#### ASSIGNMENT:
Retype the material exactly, ending with the line containing "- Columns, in".

#### THE INPUT:
------------------------
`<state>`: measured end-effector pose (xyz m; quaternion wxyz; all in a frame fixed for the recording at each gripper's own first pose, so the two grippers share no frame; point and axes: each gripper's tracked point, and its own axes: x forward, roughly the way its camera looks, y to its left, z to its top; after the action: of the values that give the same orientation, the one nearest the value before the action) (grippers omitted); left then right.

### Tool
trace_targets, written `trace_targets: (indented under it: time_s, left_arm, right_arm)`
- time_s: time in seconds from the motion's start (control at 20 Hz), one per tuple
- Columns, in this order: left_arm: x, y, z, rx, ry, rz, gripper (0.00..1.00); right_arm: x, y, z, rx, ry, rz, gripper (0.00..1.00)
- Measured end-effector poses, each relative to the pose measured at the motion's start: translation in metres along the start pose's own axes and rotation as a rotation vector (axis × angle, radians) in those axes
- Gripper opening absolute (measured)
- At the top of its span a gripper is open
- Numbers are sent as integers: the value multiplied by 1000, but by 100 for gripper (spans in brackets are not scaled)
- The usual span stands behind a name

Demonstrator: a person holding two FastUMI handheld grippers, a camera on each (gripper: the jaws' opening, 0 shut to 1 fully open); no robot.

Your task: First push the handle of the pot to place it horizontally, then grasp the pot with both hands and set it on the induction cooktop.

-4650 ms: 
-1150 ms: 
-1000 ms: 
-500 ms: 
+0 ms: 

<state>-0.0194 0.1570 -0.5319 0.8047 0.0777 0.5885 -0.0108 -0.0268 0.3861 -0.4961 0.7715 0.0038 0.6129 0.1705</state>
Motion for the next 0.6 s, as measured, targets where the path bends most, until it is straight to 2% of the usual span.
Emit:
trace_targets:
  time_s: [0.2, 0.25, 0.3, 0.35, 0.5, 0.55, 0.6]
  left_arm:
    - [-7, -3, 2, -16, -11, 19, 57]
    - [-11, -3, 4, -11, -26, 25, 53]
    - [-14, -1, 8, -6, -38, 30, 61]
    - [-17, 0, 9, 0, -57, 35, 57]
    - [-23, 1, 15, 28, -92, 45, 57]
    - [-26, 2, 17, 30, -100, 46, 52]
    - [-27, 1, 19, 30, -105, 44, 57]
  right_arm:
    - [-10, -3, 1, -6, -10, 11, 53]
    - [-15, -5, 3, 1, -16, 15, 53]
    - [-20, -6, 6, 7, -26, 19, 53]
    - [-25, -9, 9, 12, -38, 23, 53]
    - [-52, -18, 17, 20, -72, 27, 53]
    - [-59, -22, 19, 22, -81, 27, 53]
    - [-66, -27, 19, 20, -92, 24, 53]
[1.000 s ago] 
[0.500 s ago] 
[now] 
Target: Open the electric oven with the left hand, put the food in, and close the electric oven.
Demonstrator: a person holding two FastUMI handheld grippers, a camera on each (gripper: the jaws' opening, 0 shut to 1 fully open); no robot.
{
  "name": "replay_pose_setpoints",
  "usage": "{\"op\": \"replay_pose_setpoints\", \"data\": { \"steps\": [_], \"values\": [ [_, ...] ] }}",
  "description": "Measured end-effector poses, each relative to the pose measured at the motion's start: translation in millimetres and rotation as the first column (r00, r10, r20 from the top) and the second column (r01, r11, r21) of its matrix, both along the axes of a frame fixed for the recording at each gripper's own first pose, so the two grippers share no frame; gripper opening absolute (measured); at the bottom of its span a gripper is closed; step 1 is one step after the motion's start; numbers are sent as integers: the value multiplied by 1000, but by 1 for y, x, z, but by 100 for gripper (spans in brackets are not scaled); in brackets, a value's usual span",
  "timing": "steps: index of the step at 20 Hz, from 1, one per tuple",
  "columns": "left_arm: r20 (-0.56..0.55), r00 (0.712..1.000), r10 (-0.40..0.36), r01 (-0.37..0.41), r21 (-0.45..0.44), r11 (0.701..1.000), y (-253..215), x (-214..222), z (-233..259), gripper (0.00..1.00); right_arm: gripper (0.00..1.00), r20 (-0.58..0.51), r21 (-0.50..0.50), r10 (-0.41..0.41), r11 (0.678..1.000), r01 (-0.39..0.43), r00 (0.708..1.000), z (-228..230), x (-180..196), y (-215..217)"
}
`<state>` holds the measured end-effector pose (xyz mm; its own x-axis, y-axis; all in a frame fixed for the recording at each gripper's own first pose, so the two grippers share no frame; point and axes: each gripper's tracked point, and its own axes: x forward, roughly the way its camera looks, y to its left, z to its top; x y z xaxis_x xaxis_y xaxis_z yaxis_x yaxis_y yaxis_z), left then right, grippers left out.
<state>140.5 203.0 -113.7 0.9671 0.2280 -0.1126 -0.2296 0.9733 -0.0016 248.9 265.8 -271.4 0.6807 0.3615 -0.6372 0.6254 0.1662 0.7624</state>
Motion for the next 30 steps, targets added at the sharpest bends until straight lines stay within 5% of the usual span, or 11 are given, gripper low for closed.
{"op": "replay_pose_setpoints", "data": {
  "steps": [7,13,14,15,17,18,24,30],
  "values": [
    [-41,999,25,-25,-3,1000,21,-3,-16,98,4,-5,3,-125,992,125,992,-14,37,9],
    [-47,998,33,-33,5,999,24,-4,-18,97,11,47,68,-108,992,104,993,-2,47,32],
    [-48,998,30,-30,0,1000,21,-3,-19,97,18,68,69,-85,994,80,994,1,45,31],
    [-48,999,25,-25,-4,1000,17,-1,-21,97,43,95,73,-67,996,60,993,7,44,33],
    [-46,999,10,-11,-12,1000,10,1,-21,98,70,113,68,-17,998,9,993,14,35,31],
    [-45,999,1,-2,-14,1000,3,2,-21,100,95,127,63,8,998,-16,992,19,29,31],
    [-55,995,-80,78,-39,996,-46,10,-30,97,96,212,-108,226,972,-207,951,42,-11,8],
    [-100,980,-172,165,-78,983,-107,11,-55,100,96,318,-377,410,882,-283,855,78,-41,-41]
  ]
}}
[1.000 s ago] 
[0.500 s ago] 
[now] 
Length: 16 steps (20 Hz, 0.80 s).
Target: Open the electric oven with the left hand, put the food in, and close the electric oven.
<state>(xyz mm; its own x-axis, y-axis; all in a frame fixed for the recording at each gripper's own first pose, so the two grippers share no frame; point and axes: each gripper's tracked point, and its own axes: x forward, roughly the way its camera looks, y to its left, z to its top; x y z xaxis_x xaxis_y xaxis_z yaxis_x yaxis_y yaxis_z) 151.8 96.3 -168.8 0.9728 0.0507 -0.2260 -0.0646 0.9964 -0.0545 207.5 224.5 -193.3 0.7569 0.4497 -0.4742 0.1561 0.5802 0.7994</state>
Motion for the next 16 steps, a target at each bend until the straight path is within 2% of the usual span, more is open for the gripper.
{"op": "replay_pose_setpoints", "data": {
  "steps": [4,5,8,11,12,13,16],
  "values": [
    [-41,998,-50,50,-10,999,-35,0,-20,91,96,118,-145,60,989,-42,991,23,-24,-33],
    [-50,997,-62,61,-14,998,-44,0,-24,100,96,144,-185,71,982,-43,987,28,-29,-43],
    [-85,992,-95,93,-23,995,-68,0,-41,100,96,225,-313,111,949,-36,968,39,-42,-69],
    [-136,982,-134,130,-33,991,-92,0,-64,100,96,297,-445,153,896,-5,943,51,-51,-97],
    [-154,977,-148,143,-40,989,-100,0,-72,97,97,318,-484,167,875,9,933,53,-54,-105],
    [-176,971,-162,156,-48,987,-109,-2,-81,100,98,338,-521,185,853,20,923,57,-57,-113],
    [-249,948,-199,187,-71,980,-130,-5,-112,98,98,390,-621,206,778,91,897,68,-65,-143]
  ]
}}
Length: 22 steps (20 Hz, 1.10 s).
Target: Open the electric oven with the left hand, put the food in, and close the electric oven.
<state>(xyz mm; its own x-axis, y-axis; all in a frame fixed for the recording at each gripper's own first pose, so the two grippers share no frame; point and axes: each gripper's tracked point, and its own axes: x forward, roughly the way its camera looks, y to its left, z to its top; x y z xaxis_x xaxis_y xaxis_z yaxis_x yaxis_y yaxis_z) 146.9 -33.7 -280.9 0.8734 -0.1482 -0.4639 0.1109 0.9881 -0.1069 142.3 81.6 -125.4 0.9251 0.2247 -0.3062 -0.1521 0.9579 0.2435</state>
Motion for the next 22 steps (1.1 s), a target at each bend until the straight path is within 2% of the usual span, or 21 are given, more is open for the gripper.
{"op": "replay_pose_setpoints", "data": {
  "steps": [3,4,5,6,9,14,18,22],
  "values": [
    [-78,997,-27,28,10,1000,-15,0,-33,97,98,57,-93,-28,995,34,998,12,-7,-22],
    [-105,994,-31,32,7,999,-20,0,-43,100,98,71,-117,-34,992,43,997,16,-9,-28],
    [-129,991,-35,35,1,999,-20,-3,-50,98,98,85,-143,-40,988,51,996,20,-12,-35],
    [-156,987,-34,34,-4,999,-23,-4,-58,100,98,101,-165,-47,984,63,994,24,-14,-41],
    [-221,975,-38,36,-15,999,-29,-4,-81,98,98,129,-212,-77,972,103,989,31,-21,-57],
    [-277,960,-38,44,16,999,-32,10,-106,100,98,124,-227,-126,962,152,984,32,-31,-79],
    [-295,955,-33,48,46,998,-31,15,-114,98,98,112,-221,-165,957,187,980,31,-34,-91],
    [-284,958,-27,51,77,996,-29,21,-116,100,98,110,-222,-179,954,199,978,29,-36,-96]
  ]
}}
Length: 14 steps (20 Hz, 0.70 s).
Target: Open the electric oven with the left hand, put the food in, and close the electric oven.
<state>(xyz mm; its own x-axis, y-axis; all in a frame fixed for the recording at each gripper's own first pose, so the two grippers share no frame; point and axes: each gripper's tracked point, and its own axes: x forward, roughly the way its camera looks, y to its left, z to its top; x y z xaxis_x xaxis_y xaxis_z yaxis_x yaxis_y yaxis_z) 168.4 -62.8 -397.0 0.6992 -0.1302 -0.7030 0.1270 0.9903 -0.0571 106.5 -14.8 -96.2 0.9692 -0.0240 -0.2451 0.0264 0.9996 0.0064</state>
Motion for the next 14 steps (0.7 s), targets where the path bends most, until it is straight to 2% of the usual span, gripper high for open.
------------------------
#### OUTPUT OF THE EXERCISE:
`<state>`: measured end-effector pose (xyz m; quaternion wxyz; all in a frame fixed for the recording at each gripper's own first pose, so the two grippers share no frame; point and axes: each gripper's tracked point, and its own axes: x forward, roughly the way its camera looks, y to its left, z to its top; after the action: of the values that give the same orientation, the one nearest the value before the action) (grippers omitted); left then right.

### Tool
trace_targets, written `trace_targets: (indented under it: time_s, left_arm, right_arm)`
- time_s: time in seconds from the motion's start (control at 20 Hz), one per tuple
- Columns, in this order: left_arm: x, y, z, rx, ry, rz, gripper (0.00..1.00); right_arm: x, y, z, rx, ry, rz, gripper (0.00..1.00)

Nothing else is needed for the answer.